1993

Tuesday, May 10, 2011

Everyone is scrambling around me as I sit under the antediluvian tree across the Guidance Councilor’s Office. I don’t mean this in a poetic way, but there really is a tree and I truly am lazing and marveling at the fact that everyone is so busy. Forecasting a writing career for myself within the next ten years, I open my Troll journal and I go through my last entry. In a split second, it dawned on me that among the seniors, I’m the only one who has not mapped part of my future called college.
 
My father, who spent years in UPLB, believed that the universe had written it down for me to gravitate towards UP, but my mother made a counter threat to send me to a school run by nuns instead. The conversation with her did not last for five minutes and everyone kept mum on the discussion of college after that.

On one of those afternoons when I was not in the company of other hormonally-charged classmates, the counselor called for me at the office. I was reminded that I had not taken any entrance exam and that it was the last day of application for UP. I found out soon enough that ‘last day’ actually meant ‘the last two hours’. It was the busiest two hours of my life in high school: filling out the lengthy application form, begging the photographer to give me my photo in less than 30-minutes spurning the “one hour” photography sign, sprinting to the other school to run after the staff of UP. I found them outside the building lugging boxes of application forms, waiting for their bus heading back to Iloilo City. They stopped accepting application forms 30 minutes before I arrived, so I was told. The spiritless probinsyana in me was ready to give up a life under the oblation’s arms when the woman took my papers and tucked them in her arm.

In Zamboanga City, a young man carefully folded his application for UP and placed it in an envelope. In his pocket was his last P150 which he religiously saved for the entrance exam. On the date of the exam, he found out that his name was not on the list. To his disappointment, he went up to the person in-charge and contended that his application was accepted. Well, who would argue with a 16-year old whose cataclysmic truth was his mother’s disappointment if he came home empty-handed?

In June that year, my father drove me to my campus, while the young man asked his way around to arrive two hours later to the vast UP Miag-ao campus that was gracefully laid against the temperamental South China Sea. It was a priceless treat to have my face against the wind when I rolled down the car window while passing through the long Guimbal bridge. The young man, though seas away from home, was welcomed by the same solacing wind.

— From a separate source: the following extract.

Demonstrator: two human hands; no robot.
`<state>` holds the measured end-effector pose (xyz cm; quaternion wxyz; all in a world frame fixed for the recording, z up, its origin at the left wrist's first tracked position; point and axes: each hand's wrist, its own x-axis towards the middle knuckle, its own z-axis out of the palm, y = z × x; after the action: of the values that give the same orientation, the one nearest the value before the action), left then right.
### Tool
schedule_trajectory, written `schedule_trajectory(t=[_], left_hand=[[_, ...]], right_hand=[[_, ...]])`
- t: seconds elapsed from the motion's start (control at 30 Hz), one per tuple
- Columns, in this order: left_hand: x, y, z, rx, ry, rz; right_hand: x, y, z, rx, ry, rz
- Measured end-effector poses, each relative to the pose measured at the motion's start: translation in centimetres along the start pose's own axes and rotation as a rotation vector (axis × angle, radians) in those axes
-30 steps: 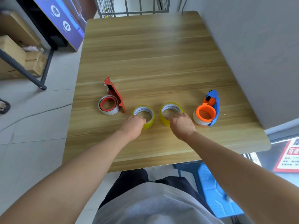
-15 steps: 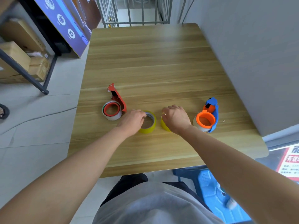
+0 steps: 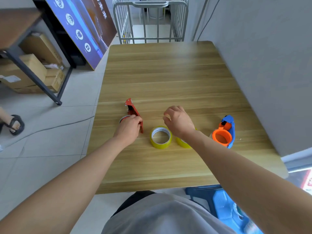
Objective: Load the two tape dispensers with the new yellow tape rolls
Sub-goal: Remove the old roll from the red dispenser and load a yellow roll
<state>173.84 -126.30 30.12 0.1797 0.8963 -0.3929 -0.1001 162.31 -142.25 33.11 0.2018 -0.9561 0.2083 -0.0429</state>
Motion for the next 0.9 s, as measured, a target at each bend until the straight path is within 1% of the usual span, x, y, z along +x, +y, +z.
schedule_trajectory(t=[0.07, 0.13, 0.27, 0.43, 0.57, 0.63, 0.7, 0.8, 0.9], left_hand=[[-0.1, -1.1, 0.1, 0.0, -0.046, -0.03], [-0.1, -2.2, 0.4, -0.011, -0.079, -0.057], [1.0, -4.1, 1.1, 0.011, -0.126, -0.096], [2.2, -5.3, 2.3, 0.031, -0.205, -0.109], [3.0, -5.4, 3.2, 0.036, -0.173, -0.106], [3.6, -5.2, 3.4, 0.037, -0.162, -0.11], [4.1, -5.1, 3.4, 0.028, -0.184, -0.154], [4.4, -4.9, 3.2, 0.036, -0.218, -0.188], [4.2, -4.5, 2.8, 0.022, -0.182, -0.221]], right_hand=[[0.4, -0.7, 0.4, 0.041, -0.028, 0.005], [0.6, -1.3, 0.9, 0.141, -0.049, 0.02], [1.1, -2.4, 2.4, 0.281, -0.053, 0.066], [2.1, -3.7, 4.1, 0.437, -0.115, 0.205], [2.2, -4.2, 5.2, 0.617, -0.071, 0.361], [2.3, -4.1, 5.4, 0.652, -0.065, 0.407], [2.6, -3.8, 5.3, 0.669, -0.073, 0.423], [3.1, -3.4, 5.0, 0.663, -0.077, 0.422], [3.5, -3.0, 4.1, 0.66, -0.08, 0.4]])
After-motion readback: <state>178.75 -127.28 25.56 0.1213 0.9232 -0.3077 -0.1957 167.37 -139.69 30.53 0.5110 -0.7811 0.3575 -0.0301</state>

That was the beginning of nineteen-ninety three.

The next seven years I spent in UP (classic, isn’t it?) were chronicled around rallies against dorm fee increases, Charter Change and other epochal concerns that awakened the spirits of young activists; moments between wakefulness and slumber in insobriety; beautiful and dramatized camaraderie; triumphs over traditional learning by simply understanding that the true source of knowledge is beyond the walls of a classroom; and over a hundred episodes of events that no one would dare forget.

All these happened in the stealthy companion of one painfully shy young man. The way I would climb up the fire exit with such grace after curfew was a bewitchery for him while he indulged himself with mugs of coffee, waiting for my expected appearance around the dark corner. He memorized my penmanship and would pick up my pen in class whenever I dropped it. He would mysteriously show up with an umbrella when the rain would start to fall on me. He was so laidback and mysterious—the antithesis of me. Later on, I learned that his name was Alexander. That was everything I knew about him.

On one of the visits his mom made to Miag-ao, he told her, “That’s the girl I’m going to marry,” when I passed by them at the Student Union Building. There was nothing more to the occasional exchange of nods between us that time. Who would ever guess how some stories end?

Years later, I received a message from the seasoned journalist Noralyn Mustafa, saying “Thank God, you finally found each other! Enough of that running around and do what you have to do! My son must have done something really good to deserve you.” So after a short engagement, an initial cosmic union and a rush to start doing the laundry together, I became the coffee addict’s yin, and he, the yang of the fire exit crawler.

A feted audience to this story is my six-year old son, Cole, who, upon hearing this for the first time, said “Really?! You were classmates? So you were together in school? That is so weird!”

As part of our vow to relive the UP experience with Cole, we prayed for a temporary home inside the UP Diliman campus and the universe heard us. We enjoyed a four-month adventure in an antediluvian house where a huge window framed a verdant slope across our tiny home. There was only a quiet road that separated us from all that nature had magnificently worked on.

On the opening night of the Centennial Celebration, world-renowned composer Ryan Cayabyab led the huge crowd in singing “UP Naming Mahal,” the hymn we always took pride in singing while standing up for our principles back in our heydays in the state university. Without a cue from us, Cole stood up and raised his fist while intently listening to the hymn. We knew right there and then that we were home. Home again.